Gift Cards: If someone has been newly diagnosed with a very serious illness or is injured, this can be a difficult time for the person and those closest to them. Whether they are a close friend, a work colleague,  a friend’s parent or sibling, or even a neighbor, sending a card with a gift card enclosed is very helpful. You don’t have to write an elaborate note. Just saying “thinking of you” with the gift card speaks volumes. As one person at the party pointed out,  “cash can just get spent so quickly, that it’s sometimes better to give a gift card for something you know they’re going to need.”

Types of Gift Cards to Enclose:
• Gas: Traveling back and forth for hospital visits, doctor’s appointments etc. can be very costly.

• Local Pharmacy: Most likely medications and other items will be needed.

• Food Store: People do have different tastes, so giving them a card for their local grocery store lets them make the choice. Besides, many stores have “to go” departments.

• Restaurants: Select ones that the person likes, they can access easily and have a “to go” menu.

• Master/Visa Cards: You can purchase these type of cards for selected amounts.

Please be advised that gift card fraud is on the rise so be sure to purchase them from a reputable dealer. For other safety tips, go to Gift Cards Safety.

Helping out at Home: There are many things you can do to help out at home. Saying “call me if you need me” isn’t sufficient. People can be very overwhelmed so provide specifics of what you can do and when. There are a variety of these types of tasks that can be done, such as
- mow the lawn, tend the garden, stack wood and other yard work and outdoor chores
- plow the drive and walk after a snow
- clean the house
- household repairs
- take out garbage, recycling
- childcare/elder care
- transportation-driving kids to school, hospital etc.
- run errands
- pick up mail and the newspaper
- laundry
- keep an eye on the house

Keep in mind there are cleaning services and a gift certificate might be appropriate.

When it’s a work colleague: If this is someone you work with, in addition to the various suggestions in this post, consider donating vacation and leave time to help offset the time they are missing at work.
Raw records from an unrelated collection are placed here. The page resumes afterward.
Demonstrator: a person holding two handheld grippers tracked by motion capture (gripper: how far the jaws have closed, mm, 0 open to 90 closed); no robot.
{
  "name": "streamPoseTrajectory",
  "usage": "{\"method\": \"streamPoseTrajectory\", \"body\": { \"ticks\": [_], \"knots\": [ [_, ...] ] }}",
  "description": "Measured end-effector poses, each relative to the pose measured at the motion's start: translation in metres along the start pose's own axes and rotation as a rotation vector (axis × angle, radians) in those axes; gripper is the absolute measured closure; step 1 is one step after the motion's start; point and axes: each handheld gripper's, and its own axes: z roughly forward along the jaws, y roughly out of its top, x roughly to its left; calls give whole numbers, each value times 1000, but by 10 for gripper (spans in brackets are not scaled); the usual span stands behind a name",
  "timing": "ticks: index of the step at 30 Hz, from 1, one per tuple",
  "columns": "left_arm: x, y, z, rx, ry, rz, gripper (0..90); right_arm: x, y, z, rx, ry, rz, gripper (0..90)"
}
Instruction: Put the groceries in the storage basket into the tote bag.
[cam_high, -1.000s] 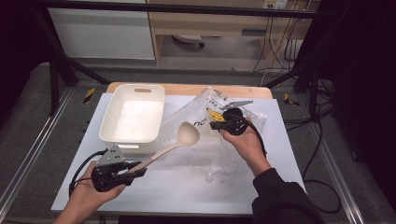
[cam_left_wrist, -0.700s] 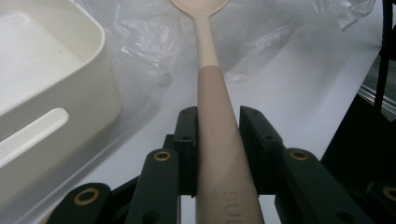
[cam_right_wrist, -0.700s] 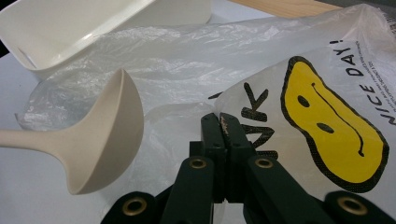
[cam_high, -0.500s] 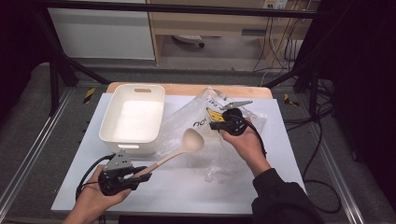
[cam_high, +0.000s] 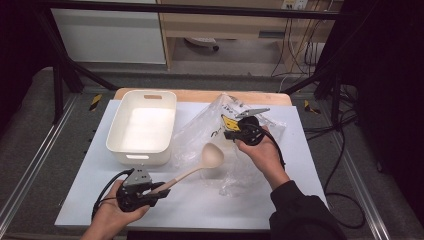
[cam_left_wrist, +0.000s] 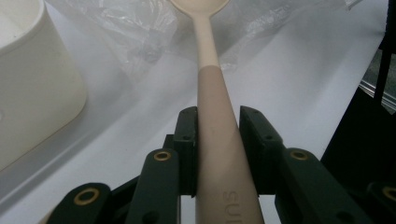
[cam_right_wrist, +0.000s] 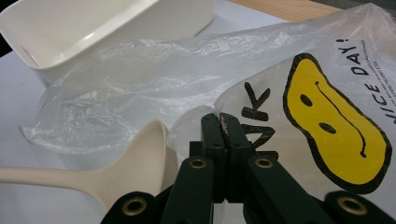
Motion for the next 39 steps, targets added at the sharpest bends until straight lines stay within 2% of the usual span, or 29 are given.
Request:
{"method": "streamPoseTrajectory", "body": {
  "ticks": [8, 16, 22, 34, 39],
  "knots": [
    [-8, 8, 2, -13, -7, 12, 689, -2, 0, -1, 0, -3, 2, 900],
    [-8, 13, 12, 5, -11, 13, 688, 0, 0, -2, -8, -2, -5, 900],
    [-6, 16, 20, 13, 6, 16, 688, 2, 2, -6, -23, -5, -3, 900],
    [5, 22, 32, 20, 26, 4, 688, 10, 20, -26, -115, -21, -30, 900],
    [10, 25, 36, 23, 38, 3, 688, 13, 28, -32, -136, -31, -37, 900]
  ]
}}
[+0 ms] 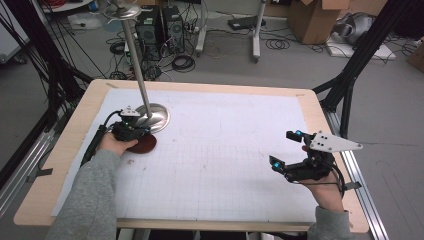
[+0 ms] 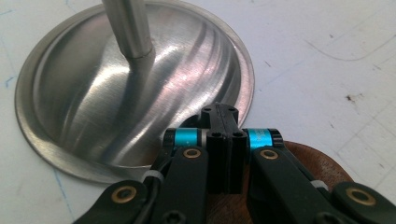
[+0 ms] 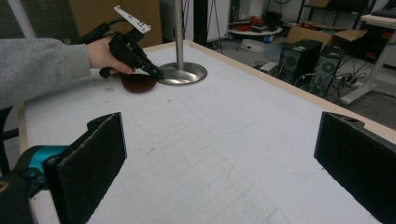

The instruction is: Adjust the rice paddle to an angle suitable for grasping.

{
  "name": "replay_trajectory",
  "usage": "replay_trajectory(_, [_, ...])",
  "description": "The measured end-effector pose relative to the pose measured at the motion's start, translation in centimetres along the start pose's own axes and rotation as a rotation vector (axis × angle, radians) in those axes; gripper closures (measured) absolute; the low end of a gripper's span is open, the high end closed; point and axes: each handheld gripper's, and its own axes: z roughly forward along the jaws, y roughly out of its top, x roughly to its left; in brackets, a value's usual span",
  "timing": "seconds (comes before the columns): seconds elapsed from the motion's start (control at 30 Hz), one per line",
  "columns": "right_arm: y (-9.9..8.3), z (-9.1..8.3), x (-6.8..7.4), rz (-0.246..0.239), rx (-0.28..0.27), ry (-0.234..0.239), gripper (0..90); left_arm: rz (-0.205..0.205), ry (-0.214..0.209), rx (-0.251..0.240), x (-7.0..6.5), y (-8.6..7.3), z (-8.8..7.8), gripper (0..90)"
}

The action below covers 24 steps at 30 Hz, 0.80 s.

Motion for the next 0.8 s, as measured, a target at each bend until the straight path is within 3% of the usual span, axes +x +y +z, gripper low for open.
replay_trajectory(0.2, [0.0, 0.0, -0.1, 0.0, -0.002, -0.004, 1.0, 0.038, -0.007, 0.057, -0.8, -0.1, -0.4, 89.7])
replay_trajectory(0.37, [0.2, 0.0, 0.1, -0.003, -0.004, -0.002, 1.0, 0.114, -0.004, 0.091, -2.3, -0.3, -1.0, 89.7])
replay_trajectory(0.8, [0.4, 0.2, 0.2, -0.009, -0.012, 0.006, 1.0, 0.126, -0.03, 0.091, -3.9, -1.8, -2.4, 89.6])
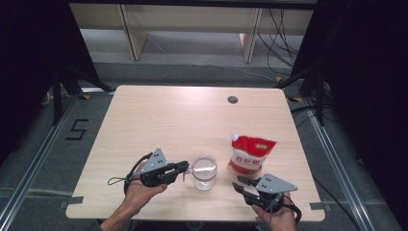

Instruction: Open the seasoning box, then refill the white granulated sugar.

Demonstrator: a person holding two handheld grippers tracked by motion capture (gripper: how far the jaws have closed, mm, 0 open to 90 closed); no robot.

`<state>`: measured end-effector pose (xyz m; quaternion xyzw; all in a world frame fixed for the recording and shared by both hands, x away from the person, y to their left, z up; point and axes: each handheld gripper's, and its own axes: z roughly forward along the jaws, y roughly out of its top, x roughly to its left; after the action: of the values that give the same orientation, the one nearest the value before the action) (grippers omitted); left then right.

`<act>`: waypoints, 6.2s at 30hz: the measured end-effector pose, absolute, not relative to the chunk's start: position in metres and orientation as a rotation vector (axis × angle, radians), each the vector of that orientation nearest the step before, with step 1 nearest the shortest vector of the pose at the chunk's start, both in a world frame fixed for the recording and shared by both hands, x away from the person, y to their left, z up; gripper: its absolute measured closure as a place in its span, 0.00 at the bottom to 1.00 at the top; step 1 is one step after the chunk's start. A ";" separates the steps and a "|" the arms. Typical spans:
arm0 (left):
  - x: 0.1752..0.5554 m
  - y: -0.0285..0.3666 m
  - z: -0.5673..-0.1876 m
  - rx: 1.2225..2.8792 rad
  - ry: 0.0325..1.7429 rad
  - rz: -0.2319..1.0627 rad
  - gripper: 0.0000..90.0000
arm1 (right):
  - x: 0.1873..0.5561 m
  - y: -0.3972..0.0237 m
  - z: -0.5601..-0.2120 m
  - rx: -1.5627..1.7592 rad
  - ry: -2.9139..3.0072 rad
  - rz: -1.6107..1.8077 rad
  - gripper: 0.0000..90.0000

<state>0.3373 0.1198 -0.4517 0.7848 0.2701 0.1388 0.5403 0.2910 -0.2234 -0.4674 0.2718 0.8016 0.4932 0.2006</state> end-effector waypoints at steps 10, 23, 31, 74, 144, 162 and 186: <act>0.336 0.120 -0.452 1.864 0.626 0.327 0.94 | 0.303 -0.208 -0.471 0.753 2.271 1.407 0.89; 0.337 0.122 -0.454 1.870 0.623 0.323 0.94 | 0.311 -0.194 -0.471 0.700 2.289 1.399 0.92; 0.337 0.121 -0.455 1.866 0.627 0.316 0.95 | 0.314 -0.185 -0.468 0.673 2.278 1.438 0.97; 0.319 0.152 -0.472 1.959 0.709 0.277 0.17 | 0.309 -0.145 -0.442 0.551 2.214 1.525 0.95; 0.314 0.159 -0.489 1.973 0.725 0.305 0.17 | 0.320 -0.309 -0.470 0.884 2.089 1.441 0.25; 0.315 0.165 -0.486 1.949 0.763 0.307 0.17 | 0.346 -0.308 -0.480 0.838 2.077 1.462 0.20; 0.311 0.163 -0.491 1.990 0.719 0.308 0.17 | 0.366 -0.293 -0.489 0.787 2.074 1.530 0.18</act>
<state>0.3109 0.1627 -0.4908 0.8158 0.2950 0.1263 0.4811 0.3662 -0.2931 -0.4893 0.2848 0.7505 0.5536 0.2216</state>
Unique Situations: Certain situations have unique requests, such as donating blood or signing up as a bone marrow donor. You may not be in a position to donate, but you can help make donations possible, by helping to organize blood and donor drives, providing transportation to those who need rides and/or making food for the events.

Finding Out How They are Doing: Then there is the question of stopping by, calling or e-mailing to find out how the person is doing. There are no rules on this score, but everyone seems to have an opinion about it. Some people want to be left alone, and for others, they gain support from each person that calls or stops by. What you may think you would want in a particular situation may not be right for them. Use your best judgment. You can try contacting people closer to the situation than you are and ask if they are taking phone calls or want visitors.
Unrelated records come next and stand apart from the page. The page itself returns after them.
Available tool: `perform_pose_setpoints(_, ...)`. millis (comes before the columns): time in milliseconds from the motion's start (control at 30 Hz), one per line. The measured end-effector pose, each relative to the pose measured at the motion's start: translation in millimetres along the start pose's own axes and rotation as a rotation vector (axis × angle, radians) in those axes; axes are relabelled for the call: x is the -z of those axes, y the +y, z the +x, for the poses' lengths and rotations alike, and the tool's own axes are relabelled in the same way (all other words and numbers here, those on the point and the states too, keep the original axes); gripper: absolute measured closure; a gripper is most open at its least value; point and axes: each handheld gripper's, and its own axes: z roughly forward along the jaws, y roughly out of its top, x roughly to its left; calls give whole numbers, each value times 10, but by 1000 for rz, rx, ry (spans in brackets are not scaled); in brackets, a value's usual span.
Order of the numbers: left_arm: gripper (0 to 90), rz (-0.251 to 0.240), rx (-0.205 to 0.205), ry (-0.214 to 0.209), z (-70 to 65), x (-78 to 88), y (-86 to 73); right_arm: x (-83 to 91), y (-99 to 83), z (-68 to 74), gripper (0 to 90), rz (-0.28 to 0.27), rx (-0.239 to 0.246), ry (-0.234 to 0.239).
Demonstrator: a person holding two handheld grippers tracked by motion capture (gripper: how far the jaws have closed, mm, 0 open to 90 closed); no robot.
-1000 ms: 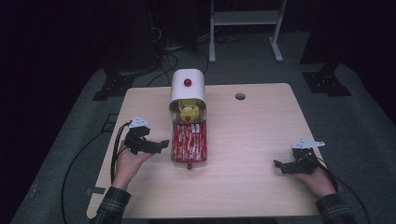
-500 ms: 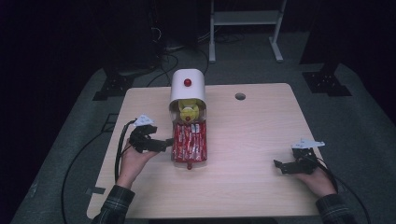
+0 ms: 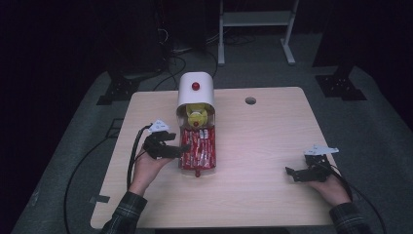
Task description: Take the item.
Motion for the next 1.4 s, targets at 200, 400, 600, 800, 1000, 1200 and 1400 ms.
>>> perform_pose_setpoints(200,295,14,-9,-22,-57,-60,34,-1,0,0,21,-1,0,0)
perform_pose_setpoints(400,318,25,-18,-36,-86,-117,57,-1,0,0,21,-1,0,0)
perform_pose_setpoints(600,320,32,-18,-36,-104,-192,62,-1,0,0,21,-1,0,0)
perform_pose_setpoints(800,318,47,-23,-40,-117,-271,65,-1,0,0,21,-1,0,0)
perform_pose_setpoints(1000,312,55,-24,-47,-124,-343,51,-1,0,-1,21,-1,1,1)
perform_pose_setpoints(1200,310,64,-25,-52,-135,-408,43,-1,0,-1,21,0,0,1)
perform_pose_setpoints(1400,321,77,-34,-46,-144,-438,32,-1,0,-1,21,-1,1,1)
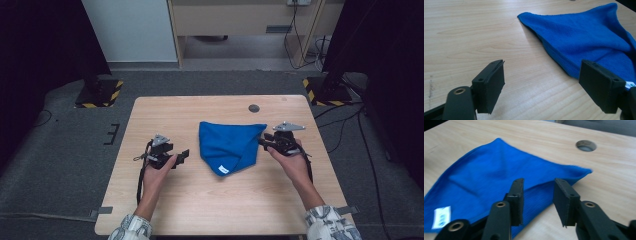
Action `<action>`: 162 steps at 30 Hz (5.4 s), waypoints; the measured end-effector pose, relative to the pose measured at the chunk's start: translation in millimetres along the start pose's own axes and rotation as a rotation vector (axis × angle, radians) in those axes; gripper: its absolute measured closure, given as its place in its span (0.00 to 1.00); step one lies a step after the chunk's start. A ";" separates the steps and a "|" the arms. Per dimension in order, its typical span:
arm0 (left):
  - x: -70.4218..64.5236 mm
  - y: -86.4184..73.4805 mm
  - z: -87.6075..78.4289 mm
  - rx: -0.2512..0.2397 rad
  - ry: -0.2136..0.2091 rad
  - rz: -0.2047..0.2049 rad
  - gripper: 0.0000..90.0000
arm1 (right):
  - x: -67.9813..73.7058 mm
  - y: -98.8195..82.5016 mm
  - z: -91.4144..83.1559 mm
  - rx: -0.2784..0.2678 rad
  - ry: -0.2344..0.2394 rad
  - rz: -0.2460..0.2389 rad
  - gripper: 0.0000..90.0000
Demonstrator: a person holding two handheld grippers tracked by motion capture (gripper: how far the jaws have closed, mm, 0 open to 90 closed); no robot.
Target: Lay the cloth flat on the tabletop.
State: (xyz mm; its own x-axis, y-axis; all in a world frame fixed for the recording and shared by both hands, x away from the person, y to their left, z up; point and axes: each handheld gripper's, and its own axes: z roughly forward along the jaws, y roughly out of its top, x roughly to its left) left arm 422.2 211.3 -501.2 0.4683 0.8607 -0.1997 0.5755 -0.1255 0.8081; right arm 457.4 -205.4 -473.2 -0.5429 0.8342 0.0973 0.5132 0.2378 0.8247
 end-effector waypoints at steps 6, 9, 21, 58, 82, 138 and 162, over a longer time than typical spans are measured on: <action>-18.2 -5.6 -8.2 -0.004 -0.037 0.027 0.22 | 24.6 -16.1 -10.2 -0.020 0.051 -0.011 0.75; -27.4 -14.8 -12.3 0.012 -0.044 0.035 0.26 | 32.7 -18.7 -17.2 -0.024 0.044 -0.036 0.79; -43.4 -20.9 -1.3 0.048 -0.035 0.092 0.25 | 58.9 -29.9 -14.2 0.007 0.096 -0.079 0.88; -73.8 -20.3 13.7 0.066 -0.102 0.126 0.21 | 86.8 -53.6 38.2 0.166 0.046 -0.146 0.64; -84.2 -15.9 17.4 0.047 -0.158 0.131 0.17 | 86.1 -54.8 38.8 0.153 0.084 -0.130 0.88; -74.3 -18.5 39.8 0.119 -0.058 0.210 0.96 | 54.3 -51.6 8.9 0.125 0.059 -0.084 0.95; -59.0 -14.4 33.8 0.115 -0.052 0.176 0.97 | 5.5 -56.9 -15.4 0.120 0.012 0.006 0.95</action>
State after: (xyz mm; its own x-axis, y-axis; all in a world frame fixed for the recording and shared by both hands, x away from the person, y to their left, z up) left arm 408.9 145.6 -519.8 0.6005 0.7943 -0.0917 0.5528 -0.3296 0.7654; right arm 414.9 -221.9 -511.0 -0.5473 0.8298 0.1093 0.5917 0.2911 0.7518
Organize a Response: One of the most helpful things a community can do in these situations is organize their response. This can now be done for free and quite simply by creating a Lotsa Helping Hands website. With the approval of the family and/or person injured or ill, a site can be established very quickly, ?” Lotsa Helping Hands is a private, web-based caregiving coordination service that allows family, friends, neighbors, and colleagues to create a community to assist a family caregiver with the daily tasks that become a challenge during times of medical crisis, caregiver exhaustion, or when caring for an elderly parent. Each community includes an intuitive group calendar for scheduling tasks such as meals delivery and rides, a platform for securely sharing vital medical, financial, and legal information with designated family members, and customizable sections for posting photos, well wishes, blogs, journals, and messages. 

For the person who is injured/ill: Check out Unique Gifts for Hospitalized Patients. 

Learn more ways to help:  If you are a good friend or family member, learn more about what the person(s) directly responsible for the person who is ill/injured needs to do- WhenYou’re Responsible for Someone Who has been Injured or Diagnosed and don't ignore the financial strain brought about by the event-In Lieu of Flowers: Help with Finances Please!

Be realistic in your expectations: This is an extremely stressful time, so don't expect thank you notes, cards etc.

Wednesday, July 13, 2011

Take a Break: Make Bubbles

My good friend’s birthday was this past weekend and I decided bubbles were in order. However, I didn’t have any wands or bubble mixture, or the time to get either. However, I remembered my mother making us a bubble mixture out of dish washing liquid (Joy, Dawn) and water. She didn’t add glycerin or white corn syrup, but the ratio always seemed to be a lot of water to a little bit of the washing liquid.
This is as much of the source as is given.